Lately, life has felt like a never-ending series of challenges and unexpected turns. Both kids have been sick for the past few days, and my heart aches as I watch them struggle. Today, after they both vomited this morning, we snuggled together in bed and watched Curious George. I made sure to keep up with over-the-counter medications and Pedialyte to keep them hydrated, trying to balance it all as best as I could. I do what I can to help them feel better, but it feels like I’m always in survival mode, rushing from one task to the next.
In the midst of it all, custody arrangements shifted unexpectedly this evening, leading to a late exchange of one of the kids. With everything going on, it’s hard to focus on one thing at a time when life throws so much at me.
Work hasn’t been much easier lately. In fact, it’s been incredibly stressful, especially with two unexpected euthanasias happening within a week. One of these was my own patient, a sweet little dog whose intake I was responsible for. I held a beloved patient in my arms as they bled internally, meanwhile my phone buzzed with notifications from home about a chaotic situation unfolding on my porch. I did my best to stay composed, but the emotional toll of balancing work and family left me feeling utterly drained.

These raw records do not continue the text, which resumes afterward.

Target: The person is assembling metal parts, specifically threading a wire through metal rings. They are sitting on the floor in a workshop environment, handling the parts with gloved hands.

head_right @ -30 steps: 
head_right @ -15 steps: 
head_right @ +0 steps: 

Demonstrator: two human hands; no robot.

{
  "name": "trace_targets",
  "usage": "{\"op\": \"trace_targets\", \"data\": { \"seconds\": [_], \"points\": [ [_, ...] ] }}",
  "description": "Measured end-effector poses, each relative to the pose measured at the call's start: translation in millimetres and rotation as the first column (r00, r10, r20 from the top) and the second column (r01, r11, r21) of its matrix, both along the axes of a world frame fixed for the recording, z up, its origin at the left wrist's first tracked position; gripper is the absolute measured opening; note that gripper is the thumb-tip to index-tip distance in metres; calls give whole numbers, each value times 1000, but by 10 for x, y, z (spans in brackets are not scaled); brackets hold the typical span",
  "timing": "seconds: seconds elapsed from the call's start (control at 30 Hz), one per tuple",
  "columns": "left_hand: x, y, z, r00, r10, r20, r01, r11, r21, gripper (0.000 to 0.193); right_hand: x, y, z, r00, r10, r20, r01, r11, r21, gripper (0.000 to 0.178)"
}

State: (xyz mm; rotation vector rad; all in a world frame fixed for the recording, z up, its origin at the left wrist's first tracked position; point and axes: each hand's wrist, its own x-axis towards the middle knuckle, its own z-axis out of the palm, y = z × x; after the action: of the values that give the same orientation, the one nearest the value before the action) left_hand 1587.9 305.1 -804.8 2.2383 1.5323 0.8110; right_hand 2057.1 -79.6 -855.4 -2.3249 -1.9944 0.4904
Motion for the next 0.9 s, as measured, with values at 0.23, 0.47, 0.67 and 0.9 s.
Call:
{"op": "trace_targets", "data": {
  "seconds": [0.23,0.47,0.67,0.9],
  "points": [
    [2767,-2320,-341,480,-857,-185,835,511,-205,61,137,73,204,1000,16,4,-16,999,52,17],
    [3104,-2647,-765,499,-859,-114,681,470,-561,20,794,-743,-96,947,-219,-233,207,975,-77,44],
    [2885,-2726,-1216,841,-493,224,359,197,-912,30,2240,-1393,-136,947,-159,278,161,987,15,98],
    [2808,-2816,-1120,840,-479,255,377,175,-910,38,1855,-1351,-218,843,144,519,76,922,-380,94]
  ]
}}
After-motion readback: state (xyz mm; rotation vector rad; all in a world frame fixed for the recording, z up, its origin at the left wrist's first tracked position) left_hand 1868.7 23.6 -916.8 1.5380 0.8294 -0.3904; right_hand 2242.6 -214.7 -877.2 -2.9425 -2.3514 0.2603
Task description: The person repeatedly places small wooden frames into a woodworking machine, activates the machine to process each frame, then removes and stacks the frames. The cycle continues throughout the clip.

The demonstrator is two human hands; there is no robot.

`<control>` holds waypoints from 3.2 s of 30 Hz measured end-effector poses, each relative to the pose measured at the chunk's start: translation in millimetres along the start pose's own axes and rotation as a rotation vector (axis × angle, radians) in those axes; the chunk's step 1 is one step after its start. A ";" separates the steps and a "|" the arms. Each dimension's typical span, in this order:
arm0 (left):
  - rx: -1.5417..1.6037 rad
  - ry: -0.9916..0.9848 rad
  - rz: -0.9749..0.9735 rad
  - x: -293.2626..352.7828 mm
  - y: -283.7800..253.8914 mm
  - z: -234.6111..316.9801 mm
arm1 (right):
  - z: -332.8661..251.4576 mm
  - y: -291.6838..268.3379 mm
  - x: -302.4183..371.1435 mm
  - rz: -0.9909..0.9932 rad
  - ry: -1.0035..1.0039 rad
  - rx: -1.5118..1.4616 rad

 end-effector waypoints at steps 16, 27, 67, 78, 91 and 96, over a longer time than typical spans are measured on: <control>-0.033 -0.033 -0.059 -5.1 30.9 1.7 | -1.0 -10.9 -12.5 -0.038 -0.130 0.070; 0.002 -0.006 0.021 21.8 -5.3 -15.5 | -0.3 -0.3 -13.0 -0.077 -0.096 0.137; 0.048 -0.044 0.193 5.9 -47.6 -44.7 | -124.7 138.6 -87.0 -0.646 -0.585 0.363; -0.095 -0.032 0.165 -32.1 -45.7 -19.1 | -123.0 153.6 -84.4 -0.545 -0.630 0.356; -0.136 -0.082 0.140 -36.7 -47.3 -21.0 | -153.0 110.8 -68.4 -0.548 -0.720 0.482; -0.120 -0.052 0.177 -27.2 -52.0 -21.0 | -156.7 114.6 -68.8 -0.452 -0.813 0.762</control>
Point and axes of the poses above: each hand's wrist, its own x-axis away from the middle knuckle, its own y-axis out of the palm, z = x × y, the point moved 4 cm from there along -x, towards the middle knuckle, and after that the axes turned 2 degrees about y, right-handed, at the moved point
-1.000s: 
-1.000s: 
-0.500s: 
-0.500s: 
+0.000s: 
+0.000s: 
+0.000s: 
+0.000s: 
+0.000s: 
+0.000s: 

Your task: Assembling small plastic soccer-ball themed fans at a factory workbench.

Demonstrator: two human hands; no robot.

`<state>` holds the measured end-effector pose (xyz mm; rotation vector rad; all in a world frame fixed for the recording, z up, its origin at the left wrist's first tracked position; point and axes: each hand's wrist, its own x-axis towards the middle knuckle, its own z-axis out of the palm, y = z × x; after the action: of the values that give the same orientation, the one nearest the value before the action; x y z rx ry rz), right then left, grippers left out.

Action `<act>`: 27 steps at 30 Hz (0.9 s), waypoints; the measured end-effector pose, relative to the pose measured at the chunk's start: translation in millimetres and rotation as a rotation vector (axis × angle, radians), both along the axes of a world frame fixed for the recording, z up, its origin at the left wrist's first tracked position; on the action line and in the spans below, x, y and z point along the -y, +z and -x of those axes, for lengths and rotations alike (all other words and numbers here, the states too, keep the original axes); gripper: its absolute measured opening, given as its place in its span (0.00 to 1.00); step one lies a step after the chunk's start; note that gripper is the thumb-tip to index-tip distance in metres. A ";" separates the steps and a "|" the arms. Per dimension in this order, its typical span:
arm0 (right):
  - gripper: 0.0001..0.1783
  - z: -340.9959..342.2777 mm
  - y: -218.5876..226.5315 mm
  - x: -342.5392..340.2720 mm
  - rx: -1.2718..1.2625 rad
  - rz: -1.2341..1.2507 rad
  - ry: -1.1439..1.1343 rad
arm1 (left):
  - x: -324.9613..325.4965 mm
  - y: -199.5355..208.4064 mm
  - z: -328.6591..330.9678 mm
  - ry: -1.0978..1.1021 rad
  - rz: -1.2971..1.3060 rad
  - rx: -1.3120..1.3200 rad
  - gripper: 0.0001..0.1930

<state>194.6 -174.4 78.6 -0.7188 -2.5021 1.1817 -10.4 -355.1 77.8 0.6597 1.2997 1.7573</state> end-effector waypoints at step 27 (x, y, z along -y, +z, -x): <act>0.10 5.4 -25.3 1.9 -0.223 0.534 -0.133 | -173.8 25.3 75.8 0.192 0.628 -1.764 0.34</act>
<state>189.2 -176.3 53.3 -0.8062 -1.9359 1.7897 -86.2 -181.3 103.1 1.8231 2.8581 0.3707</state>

At home, I’ve been doing my best to provide support for my partner, Charlie, who has been sick while dealing with an incredible amount of stress. My heart breaks watching someone I love so deeply navigate illness and emotional strain. I wish I could take away his burden, but I can only offer so much. Sometimes it feels like no matter how much comfort I give, it’s never enough.
I worry constantly—for my partner, for the kids, and for their well-being. These worries don’t go away. They hang over me every moment of every day. I spoke with my doctor during a telehealth appointment this week, and I’m grateful for her understanding and support. Her reassurance helps me navigate all the overwhelming feelings that arise.
Today, while picking up my prescription from CVS in Target, I grabbed baby bath salts and bath bombs, hoping they would help with congestion. Of course, I didn’t get to use them. Plans changed at the last minute, and the carefully thought-out arrangements suddenly shifted. I still feel anxious and uncertain about the follow-through, and the constant unpredictability makes it hard to feel grounded.
As I sit here now, wide awake in the quiet of the night, I’m reminded of how much I want a happy life. I deserve a happy life, and so does my family. But I can’t help but feel lost at times. The weight of it all feels so heavy, and I often wonder if I’m doing enough to balance everything. I’m determined to see this through, but I’m also exhausted.
I keep pushing, and I know that no matter how tired I get, I’ll keep fighting for a better life for my family. But sometimes, the emotional toll is overwhelming, and I need to remind myself to pause. To breathe. To remember that it’s okay to feel lost sometimes, as long as I don’t let it define me.
The love I have for Hope, for the kids, for Charlie, and for the life I’m building is what drives me. Even in the hardest times, it’s what keeps me going. The future may be uncertain, but I hold onto the hope that one day, we’ll find the peace we all deserve.